Goodbody Stockbrokers UC ("Goodbody") is authorised and regulated by the Central Bank of Ireland ("CBI"). The CBI is responsible for the implementation in Ireland of the EU Capital Requirements Directive ("CRD"), which sets out the regulatory capital framework for the financial services industry in Europe.
The new Basel Accord (Basel II) came into effect by way of the revised CRD, in all European Union member states from 1st January 2008. Basel II is a revision of the Basel I framework, which, among other things, introduces a more risk sensitive framework to more accurately assess an individual investment firm’s capital requirements given its distinctive risk profile. It directly affects investment firms in terms of how they assess their capital requirements. The new framework consists of three 'Pillars';
- Pillar I of the new standards sets out the minimum capital requirements firms will be required to meet for credit, market and operational risk
- Under Pillar II firms and supervisors have to take a view on whether a firm should hold additional capital against risks not covered in Pillar I
- The aim of Pillar III is to improve how institutions publish certain details of their risks, capital and risk management
Frequency of Disclosures:
Disclosures will be made on an annual basis, unless there has been a material change
Goodbody is a leading, diversified financial services firm operating in Ireland since 1874 and provider of Investment Banking, Wealth management and Asset Management services to domestic and international clients. Goodbody also acts as a market maker on the Irish and London Stock Exchanges.
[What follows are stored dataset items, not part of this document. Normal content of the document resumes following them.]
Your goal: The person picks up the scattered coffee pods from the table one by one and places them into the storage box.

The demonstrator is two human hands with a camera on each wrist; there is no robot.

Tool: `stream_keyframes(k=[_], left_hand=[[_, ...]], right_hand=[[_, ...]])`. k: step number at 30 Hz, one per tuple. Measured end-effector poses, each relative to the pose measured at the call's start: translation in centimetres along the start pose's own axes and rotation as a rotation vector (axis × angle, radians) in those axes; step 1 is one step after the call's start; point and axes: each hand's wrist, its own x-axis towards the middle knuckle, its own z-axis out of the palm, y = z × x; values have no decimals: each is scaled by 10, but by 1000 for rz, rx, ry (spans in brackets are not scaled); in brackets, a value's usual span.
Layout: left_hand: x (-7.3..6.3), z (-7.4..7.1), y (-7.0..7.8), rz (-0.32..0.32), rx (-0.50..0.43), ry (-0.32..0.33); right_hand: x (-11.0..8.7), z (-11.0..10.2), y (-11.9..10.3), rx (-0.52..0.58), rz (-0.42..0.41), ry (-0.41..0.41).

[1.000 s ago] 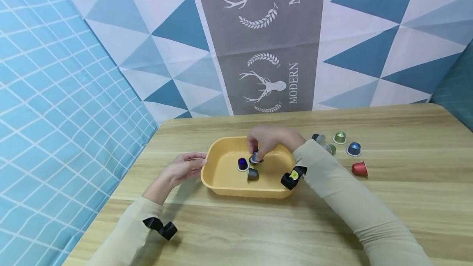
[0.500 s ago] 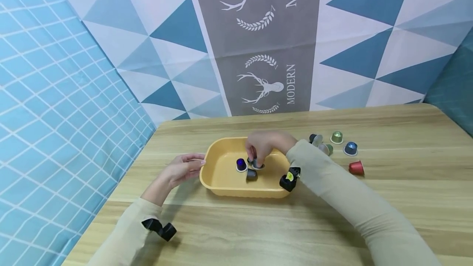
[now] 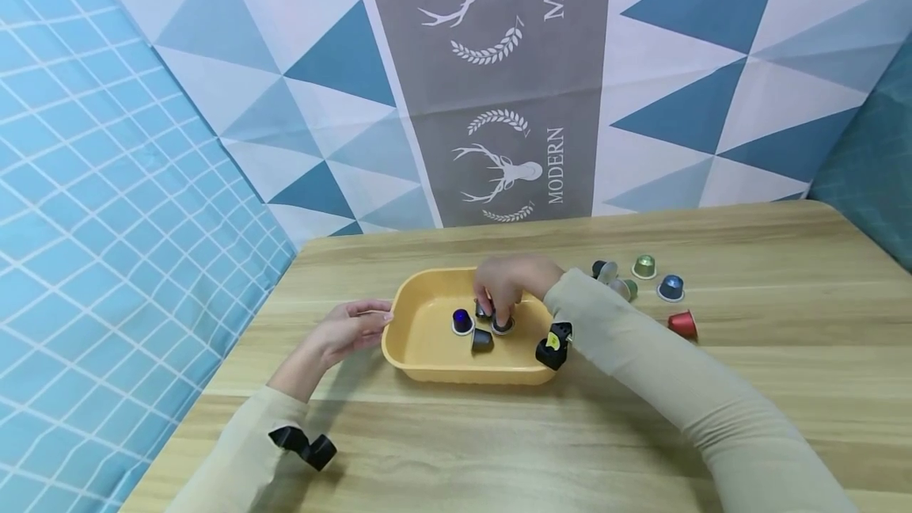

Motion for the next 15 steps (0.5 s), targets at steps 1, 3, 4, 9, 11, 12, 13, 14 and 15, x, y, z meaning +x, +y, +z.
stream_keyframes(k=[1, 3, 4, 9, 11, 12, 13, 14, 15], left_hand=[[0, 0, 0, 3, -2, -4], [0, 1, 0, 10, -8, -9], [0, 1, 0, 11, -9, -10], [-2, 0, -1, 10, -12, -14], [-2, 0, -1, 12, -15, -18], [-3, 0, -1, 14, -16, -21], [-3, 0, -1, 15, -17, -23], [-3, 0, -1, 16, -18, -25], [-3, 0, -1, 19, -19, -27]], right_hand=[[0, 0, 0, 5, 4, -1], [0, 0, 0, 19, 10, -1], [0, 0, 0, 28, 13, -1], [-4, -3, 0, 61, 6, 15], [-7, -4, 2, 64, -2, 35], [-8, -5, 3, 67, -10, 47], [-10, -5, 5, 74, -15, 59], [-13, -5, 7, 84, -17, 72], [-15, -6, 8, 99, -20, 83]])
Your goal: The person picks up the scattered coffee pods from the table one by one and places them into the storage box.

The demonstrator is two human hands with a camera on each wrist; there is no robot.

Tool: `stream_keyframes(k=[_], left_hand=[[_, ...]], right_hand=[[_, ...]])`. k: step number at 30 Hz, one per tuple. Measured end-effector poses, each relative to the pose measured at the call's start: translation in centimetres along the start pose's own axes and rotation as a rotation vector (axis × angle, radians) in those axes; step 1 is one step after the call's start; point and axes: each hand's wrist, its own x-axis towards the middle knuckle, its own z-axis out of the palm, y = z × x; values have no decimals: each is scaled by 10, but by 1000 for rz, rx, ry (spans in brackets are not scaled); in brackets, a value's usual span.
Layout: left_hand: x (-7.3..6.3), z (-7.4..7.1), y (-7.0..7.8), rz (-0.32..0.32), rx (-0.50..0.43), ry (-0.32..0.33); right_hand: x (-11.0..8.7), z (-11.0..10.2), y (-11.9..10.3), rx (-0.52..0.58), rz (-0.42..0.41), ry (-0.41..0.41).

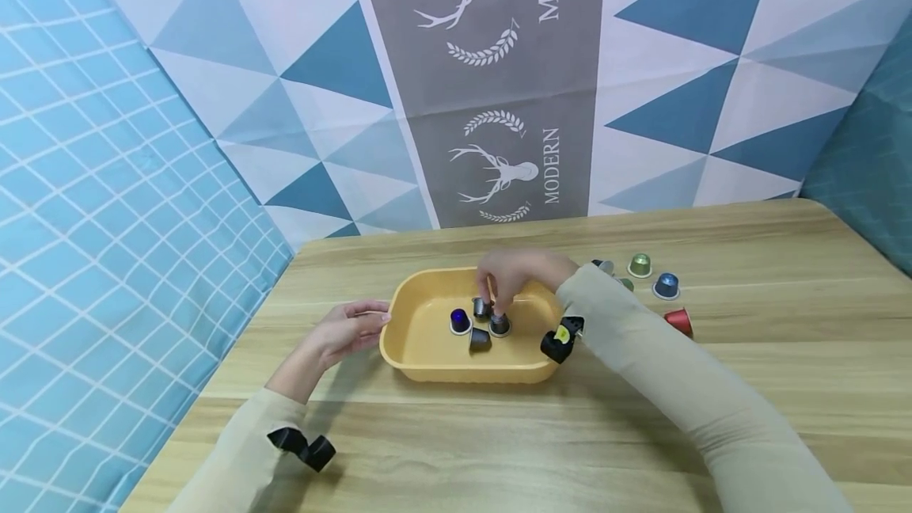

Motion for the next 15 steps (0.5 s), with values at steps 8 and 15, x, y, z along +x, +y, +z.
stream_keyframes(k=[8, 15], left_hand=[[1, 1, 2, 1, 2, 0], [-1, 0, -2, -2, 9, 13]], right_hand=[[-20, 1, 12, 58, -26, 100], [-38, 10, 18, 34, -66, 230]])
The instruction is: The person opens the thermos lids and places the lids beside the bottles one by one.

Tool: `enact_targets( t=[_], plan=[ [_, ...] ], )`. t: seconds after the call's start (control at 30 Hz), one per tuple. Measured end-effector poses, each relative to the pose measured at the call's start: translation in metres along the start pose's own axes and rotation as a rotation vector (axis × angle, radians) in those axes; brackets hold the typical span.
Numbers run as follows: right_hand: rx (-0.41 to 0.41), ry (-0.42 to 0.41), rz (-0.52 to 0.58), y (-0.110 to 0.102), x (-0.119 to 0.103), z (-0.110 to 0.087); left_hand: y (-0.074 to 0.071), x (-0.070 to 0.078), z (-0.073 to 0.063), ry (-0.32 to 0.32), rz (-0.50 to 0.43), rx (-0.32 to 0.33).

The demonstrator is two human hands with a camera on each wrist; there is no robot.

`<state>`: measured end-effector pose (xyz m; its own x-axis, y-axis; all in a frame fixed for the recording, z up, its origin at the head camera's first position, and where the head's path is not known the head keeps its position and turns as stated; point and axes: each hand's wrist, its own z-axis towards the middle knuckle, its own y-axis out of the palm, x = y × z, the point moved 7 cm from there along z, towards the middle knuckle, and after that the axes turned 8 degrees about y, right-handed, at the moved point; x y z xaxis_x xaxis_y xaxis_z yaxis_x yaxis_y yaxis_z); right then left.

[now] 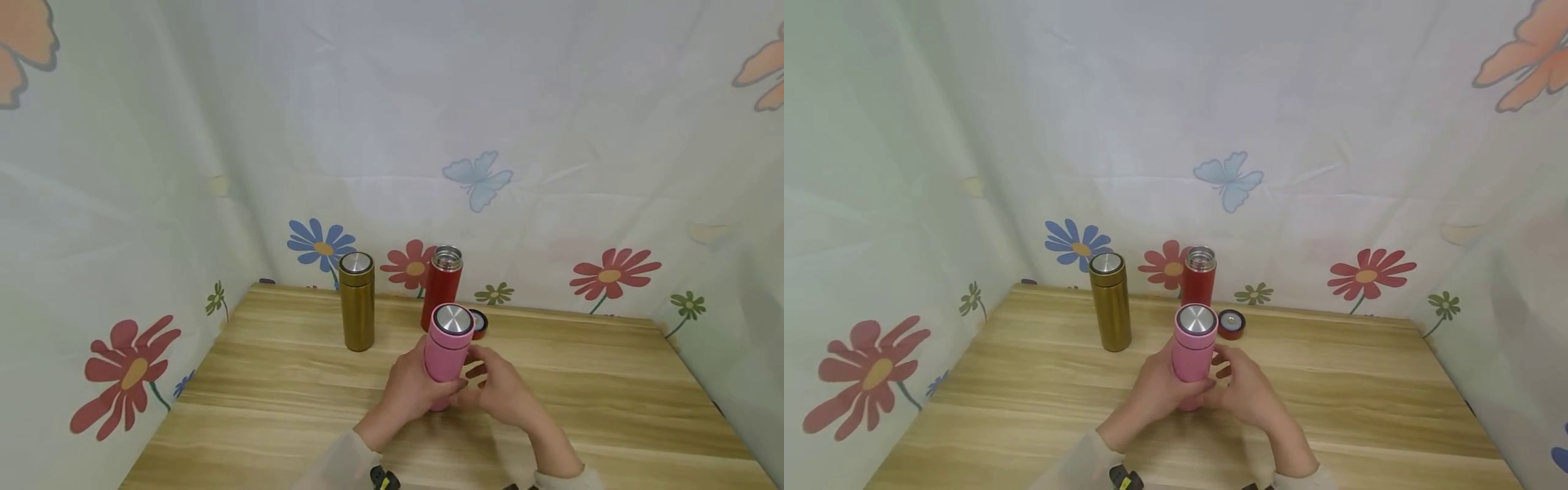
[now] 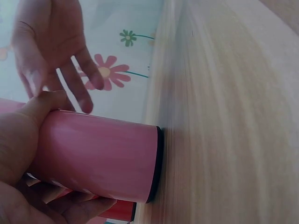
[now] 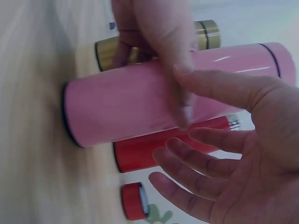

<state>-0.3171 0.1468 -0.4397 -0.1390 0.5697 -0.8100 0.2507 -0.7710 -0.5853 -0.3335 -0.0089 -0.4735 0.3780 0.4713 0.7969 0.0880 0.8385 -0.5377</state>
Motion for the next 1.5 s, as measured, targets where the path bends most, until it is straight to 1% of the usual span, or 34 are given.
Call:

The Board monitors the effectiveness of the internal financial and operating systems in order to safeguard shareholders’ investment and the Group’s assets. The Board reviews the financial controls over the Group’s business through a series of regular Board meetings during the financial year. GANMAC, the parent company of the Group, also monitors the operations of the Group through the permanent Board committees it has established.
The GANMAC Board has established four permanent committees to assist in the execution of its responsibilities. The GANMAC committees have governance responsibility over all the companies within the GANMAC Group. The permanent committees of the Board are:
- Remuneration Committee
- Audit Committee
- Risk Committee
- Compliance Committee
In addition, ad-hoc sub-committees are formed from time to time to deal with specific matters. Duties and responsibilities formally delegated to the above committees are reflected in the terms of reference approved by the GANMAC Board. Responsibilities of the committees are described below:
The Group has established a Remuneration Committee within the firm in order to ensure a high level of oversight on the Group’s remuneration structures and policies. The Remuneration Committee’s responsibilities include overseeing that the Group operates remuneration policies and practices which are in line with the Irish Regulations and associated guidance.
The Audit Committee has oversight on and responsibility for the quality and integrity of the Group’s accounting policies, financial statements and disclosure practices. It ensures compliance with relevant laws, regulations and codes of conduct.
The Audit Committee also ensures the independence and performance of the Internal Auditor, as well as the adequacy and performance of systems of internal control and the management of financial and non-financial risks. These responsibilities are discharged through its communications with Management, the External Auditor, the Chief Financial Officer and the Internal Auditor.
The external auditors have direct access to the Audit Committee at all times. The Head of Internal Audit has a dotted line report to the Chair of the Audit Committee.
The purpose of the Risk Committee is to enable senior management to focus on the fundamental prudential risks of the Group which include Market, Operational, Regulatory & Compliance, Business, Liquidity, Credit & Counterparty risk. The Committee has responsibility for oversight and to advise the Board on the current risk exposures of the Group and future risk strategy. The Committee takes into account the current and prospective macro-economic environment in preparing advice to the Board on overall risk appetite and tolerance.
The Chief Risk Officer reports to the Chair of the Risk Committee.
The purpose of the Compliance Committee is to enable senior management and compliance staff to review the strength of the Compliance culture within the business and inform Management of areas of weakness of controls identified and remedial actions which have or are required to be taken. Responsibility for ensuring that the regulated entities under GANMAC act in a compliant manner rests with the Board.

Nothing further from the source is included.